Grande Arche - Jonction Ouest

Grande Arche – Jonction Ouest

Nouvelle étude, démarrée en février 2019

Le site qui fait l’objet de notre étude est au croisement d’équipements et de programmes distincts et contrastés, et à la jonction entre des « morceaux de ville » qui communiquent mal, ou pas, entre eux. L’enjeu des études que nous mènerons permettra d’articuler ces différents éléments, de créer un ensemble urbain cohérent, un lieu fédérateur.

Le périmètre se situe à l’articulation entre Puteaux et Nanterre, sur « l’axe historique de Paris », tracé qui pèse par son importance symbolique, mais aussi par le rôle majeur qu’il détient dans l’organisation des territoires urbains qu’il traverse. Ici, l’axe passe entre le cimetière de Puteaux et celui de Neuilly qui est lui-même accolé immédiatement au nord du site.
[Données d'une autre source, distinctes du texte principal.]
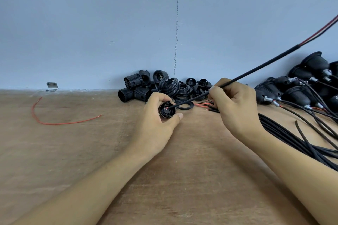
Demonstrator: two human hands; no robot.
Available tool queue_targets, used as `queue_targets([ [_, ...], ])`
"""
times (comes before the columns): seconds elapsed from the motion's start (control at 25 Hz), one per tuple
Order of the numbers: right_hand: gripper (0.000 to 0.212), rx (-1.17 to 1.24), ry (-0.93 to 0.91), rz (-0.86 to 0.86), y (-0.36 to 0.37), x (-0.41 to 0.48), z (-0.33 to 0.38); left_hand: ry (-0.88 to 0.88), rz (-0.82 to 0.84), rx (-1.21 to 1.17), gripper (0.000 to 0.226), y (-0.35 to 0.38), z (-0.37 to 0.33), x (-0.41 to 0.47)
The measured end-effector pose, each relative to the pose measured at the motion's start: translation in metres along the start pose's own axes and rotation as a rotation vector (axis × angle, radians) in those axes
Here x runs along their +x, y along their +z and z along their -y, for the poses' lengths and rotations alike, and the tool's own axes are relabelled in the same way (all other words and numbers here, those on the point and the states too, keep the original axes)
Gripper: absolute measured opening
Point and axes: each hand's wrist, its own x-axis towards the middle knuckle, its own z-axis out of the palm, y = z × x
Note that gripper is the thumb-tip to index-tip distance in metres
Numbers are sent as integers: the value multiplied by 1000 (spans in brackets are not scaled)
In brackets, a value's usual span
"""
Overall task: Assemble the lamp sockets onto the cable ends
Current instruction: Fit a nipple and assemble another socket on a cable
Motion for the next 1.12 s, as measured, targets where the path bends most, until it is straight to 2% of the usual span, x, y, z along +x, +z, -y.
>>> queue_targets([
  [0.24, 22, -81, -68, 11, 2, -4, 0, 65, -103, 117, 33, 0, 0, 1],
  [0.56, 26, -36, -94, 16, 5, -5, 3, 199, -90, 301, 39, -3, -3, -4],
  [0.72, 32, 64, -28, 31, 7, -2, 4, 224, -63, 300, 36, -1, -4, -7],
  [0.84, 37, 73, -48, 53, 5, 0, 8, 242, -17, 268, 46, 0, -6, -9],
  [1.0, 42, 1, -129, 37, 3, 1, 16, 280, 63, 189, 29, 6, -9, -11],
  [1.12, 45, 29, -120, 160, 6, -2, 20, 236, 123, 1, 16, 11, -19, -14],
])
Malgré le « privilège » de se trouver sui l’axe, le périmètre du projet souffre d’une situation « d’arrière », dans une vision parisienne du territoire, du fait de sa situation topographique derrière la Grande Arche et au pied de celle-ci, qui lui fait symboliquement, mais aussi littéralement, de l’ombre.
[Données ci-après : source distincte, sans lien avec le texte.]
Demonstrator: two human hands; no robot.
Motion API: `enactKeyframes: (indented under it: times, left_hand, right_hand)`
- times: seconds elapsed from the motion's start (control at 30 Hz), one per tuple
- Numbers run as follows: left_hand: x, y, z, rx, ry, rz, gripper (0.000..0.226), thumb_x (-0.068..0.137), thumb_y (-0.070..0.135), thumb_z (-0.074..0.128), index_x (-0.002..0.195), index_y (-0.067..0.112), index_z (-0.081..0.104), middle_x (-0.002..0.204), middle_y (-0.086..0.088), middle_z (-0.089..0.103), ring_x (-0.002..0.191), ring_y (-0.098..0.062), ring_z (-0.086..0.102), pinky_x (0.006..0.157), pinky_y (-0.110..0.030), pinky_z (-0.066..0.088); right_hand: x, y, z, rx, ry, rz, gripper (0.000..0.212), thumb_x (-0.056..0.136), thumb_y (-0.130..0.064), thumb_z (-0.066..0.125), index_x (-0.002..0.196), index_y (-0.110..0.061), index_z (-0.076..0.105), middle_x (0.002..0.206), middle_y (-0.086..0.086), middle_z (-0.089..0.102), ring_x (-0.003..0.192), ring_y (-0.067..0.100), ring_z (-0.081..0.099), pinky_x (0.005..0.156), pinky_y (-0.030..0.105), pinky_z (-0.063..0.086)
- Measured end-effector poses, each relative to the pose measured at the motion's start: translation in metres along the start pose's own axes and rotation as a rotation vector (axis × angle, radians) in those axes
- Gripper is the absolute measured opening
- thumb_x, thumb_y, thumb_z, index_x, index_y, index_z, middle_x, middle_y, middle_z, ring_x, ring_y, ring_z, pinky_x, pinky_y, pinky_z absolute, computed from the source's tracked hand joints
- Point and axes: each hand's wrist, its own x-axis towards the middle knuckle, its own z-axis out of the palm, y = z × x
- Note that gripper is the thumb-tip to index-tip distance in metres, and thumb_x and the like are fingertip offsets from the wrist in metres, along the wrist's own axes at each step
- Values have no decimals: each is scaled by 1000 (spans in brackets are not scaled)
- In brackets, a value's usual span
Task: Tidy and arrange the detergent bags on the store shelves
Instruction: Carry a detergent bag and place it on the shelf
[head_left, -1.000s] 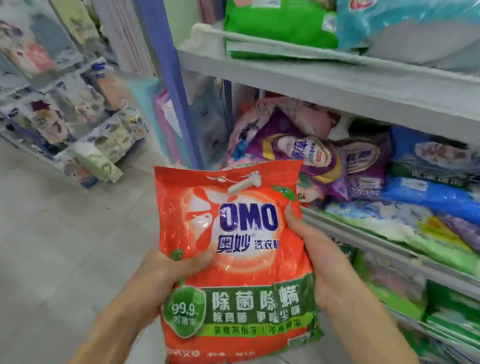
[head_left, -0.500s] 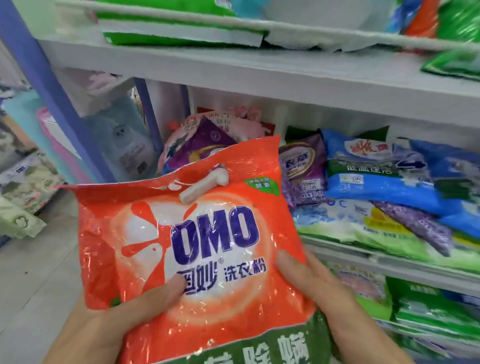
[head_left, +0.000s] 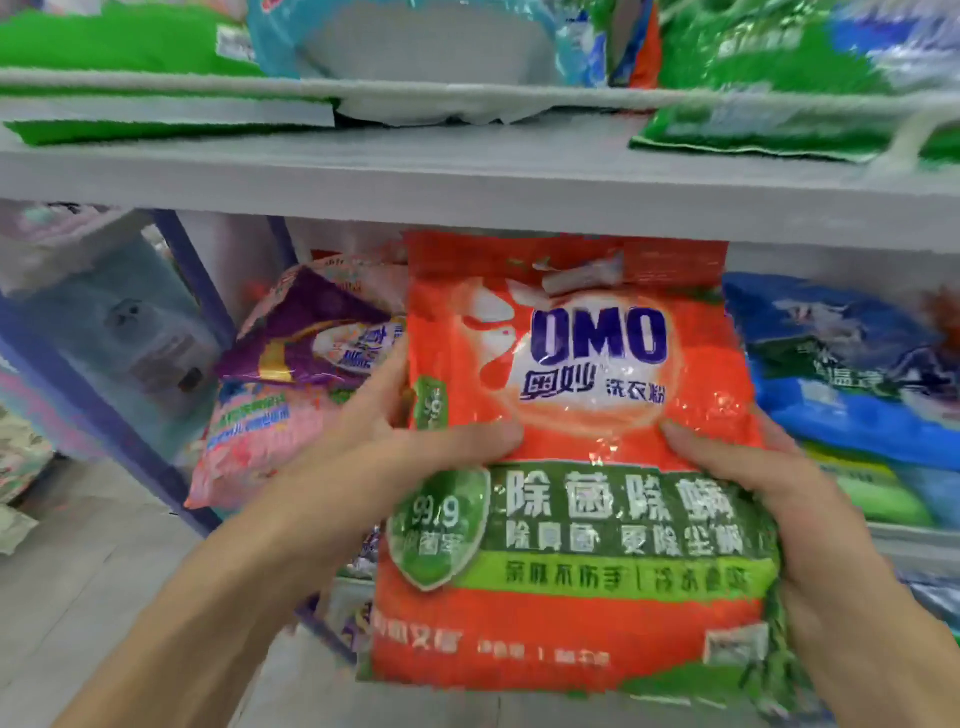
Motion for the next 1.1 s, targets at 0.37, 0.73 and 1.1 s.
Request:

La construction de la Défense et la réalisation des infrastructures routières lourdes qui l’ont accompagné ont par ailleurs produit à cet endroit un quasi-isolat urbain entre les deux cimetières, le quartier d’affaires et les constructions qui ont vu le jour autour du RER Nanterre-Préfecture.

Cet espace, partiellement aménagé dans un processus d’urbanisation « en saute-mouton », ne répond pas pleinement aux liaisons et cohérences urbaines attendues, comme l’illustre la jetée « Chemetov », ouvrage d’art piétonnier surplombant le territoire, mais ne permettant pas de le desservir. Dessous l’accompagnent les premiers jardins de l’Arche, conçus par Gilles Clément, actuellement en rénovation. Mais au-delà, l’aménagement des terrains a tardé à prendre forme

 

Le changement semble être venu avec la création des Terrasses de l’Arche, puis l’implantation de l’Arena 92 et la réalisation récente d’une large promenade piétonne qui l’a accompagné, et qui relie les Terrases à la Défense. Ces transformations ont rebattu les cartes, redonnant à l’axe historique son rôle fédérateur : il est devenu un espace public majeur, et support de l’adressage des nouvelles constructions.
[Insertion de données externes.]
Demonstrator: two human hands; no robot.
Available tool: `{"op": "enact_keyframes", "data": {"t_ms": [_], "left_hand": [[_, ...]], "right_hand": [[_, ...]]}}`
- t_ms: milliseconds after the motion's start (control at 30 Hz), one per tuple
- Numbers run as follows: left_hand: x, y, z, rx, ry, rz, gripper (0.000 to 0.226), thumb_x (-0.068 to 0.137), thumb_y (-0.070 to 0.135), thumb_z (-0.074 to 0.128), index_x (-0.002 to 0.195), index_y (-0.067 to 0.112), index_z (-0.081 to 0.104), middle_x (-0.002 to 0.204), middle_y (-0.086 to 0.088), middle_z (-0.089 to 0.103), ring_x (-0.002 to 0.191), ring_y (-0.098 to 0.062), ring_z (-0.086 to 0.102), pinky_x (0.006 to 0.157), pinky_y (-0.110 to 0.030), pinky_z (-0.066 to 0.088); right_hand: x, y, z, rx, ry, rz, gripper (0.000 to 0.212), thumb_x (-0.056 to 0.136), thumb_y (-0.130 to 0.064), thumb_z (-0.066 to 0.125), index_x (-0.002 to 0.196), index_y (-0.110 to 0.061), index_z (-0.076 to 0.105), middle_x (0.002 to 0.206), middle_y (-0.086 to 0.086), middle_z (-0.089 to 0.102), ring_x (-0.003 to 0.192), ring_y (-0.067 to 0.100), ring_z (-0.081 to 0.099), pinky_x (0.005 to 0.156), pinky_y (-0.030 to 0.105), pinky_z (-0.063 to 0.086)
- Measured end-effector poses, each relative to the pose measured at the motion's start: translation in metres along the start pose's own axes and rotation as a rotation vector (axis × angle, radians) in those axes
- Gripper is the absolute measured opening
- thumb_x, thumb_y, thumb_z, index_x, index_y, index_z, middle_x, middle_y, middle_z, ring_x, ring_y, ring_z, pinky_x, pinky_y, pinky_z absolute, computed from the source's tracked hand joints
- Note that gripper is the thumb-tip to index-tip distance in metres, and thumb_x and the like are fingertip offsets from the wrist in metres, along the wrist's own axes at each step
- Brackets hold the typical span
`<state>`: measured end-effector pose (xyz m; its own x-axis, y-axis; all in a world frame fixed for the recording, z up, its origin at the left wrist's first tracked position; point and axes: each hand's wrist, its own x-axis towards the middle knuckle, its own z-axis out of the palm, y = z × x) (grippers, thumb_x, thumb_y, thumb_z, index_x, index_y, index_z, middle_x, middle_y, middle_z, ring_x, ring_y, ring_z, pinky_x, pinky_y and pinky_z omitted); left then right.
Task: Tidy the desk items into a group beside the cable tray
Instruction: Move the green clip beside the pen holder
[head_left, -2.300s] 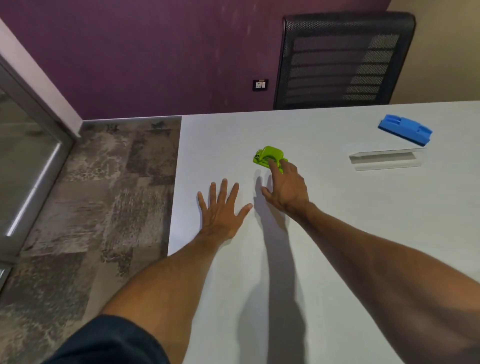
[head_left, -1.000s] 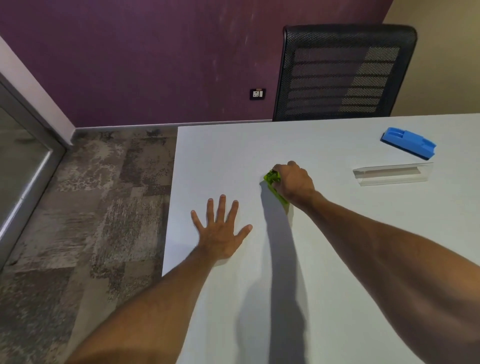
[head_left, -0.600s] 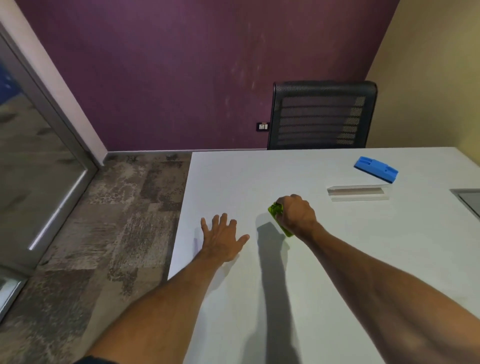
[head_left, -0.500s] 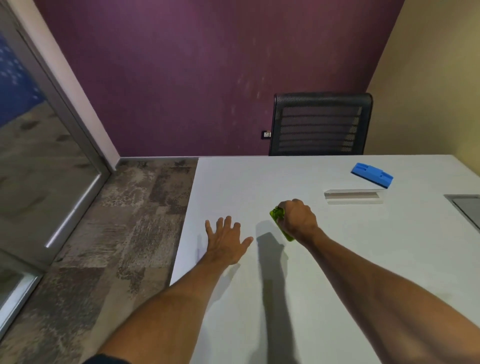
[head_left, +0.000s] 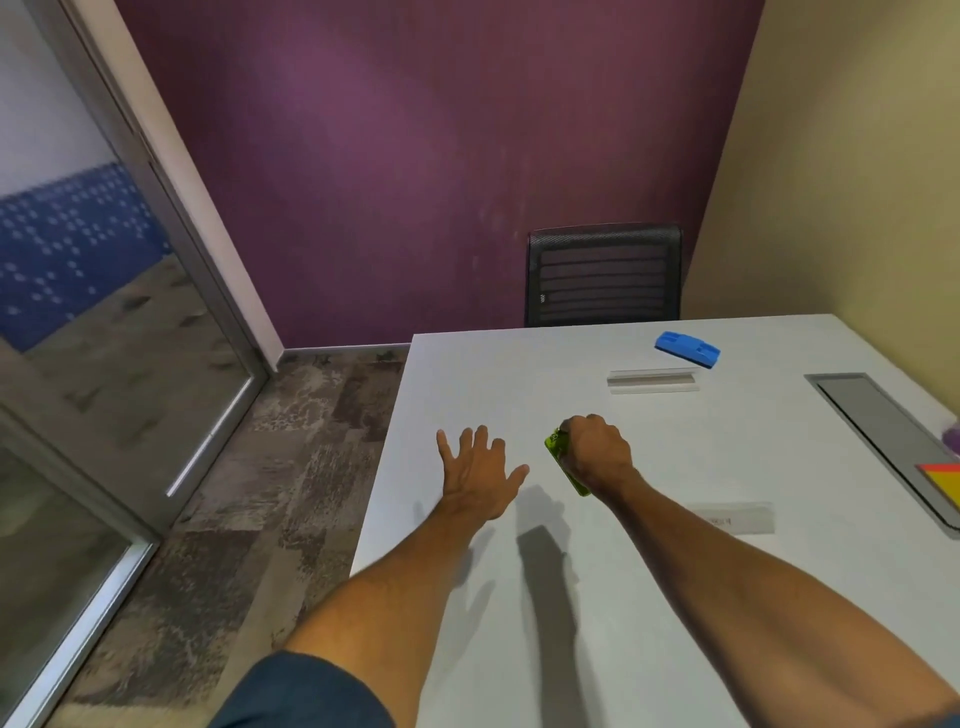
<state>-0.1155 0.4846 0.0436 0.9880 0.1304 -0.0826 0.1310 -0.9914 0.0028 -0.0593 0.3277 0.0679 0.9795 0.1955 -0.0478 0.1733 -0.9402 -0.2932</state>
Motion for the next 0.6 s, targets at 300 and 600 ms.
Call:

Mais le site est marqué par l’héritage des années passées : une partie des constructions qui y ont vu le jour au sud lui tournent le dos, la pertinence de la jetée est remise en question, et la coupure est-ouest au sol est très marquée par la présence d’infrastructures routières : le Boulevard Circulaire, au statut de voie nationale (N13), flanqué ici de la Route de la Demi-Lune côté Défense, et de la rue Jules Ferry à l’Ouest, au statut départemental (D23).

 

C’est donc une double problématique de re-fédération de territoires qui se pose ici :

  • nord-sud, autour de l’axe : de la promenade des Jardins de l’Arche, de la jetée Chemetov dont l’avenir est à requestionner, ainsi que du jardin Gilles Clément qui se trouve en-dessous ;
  • est-ouest, avec une double problématique :
    • celle du franchissement du faisceau routier qui longe ici la Défense,
    • celle de la capacité du tronçon de l’axe, appelé Jardins de l’Arche, à faire le lien entre la Défense est les Terrasses, par sa nature comme par sa programmation.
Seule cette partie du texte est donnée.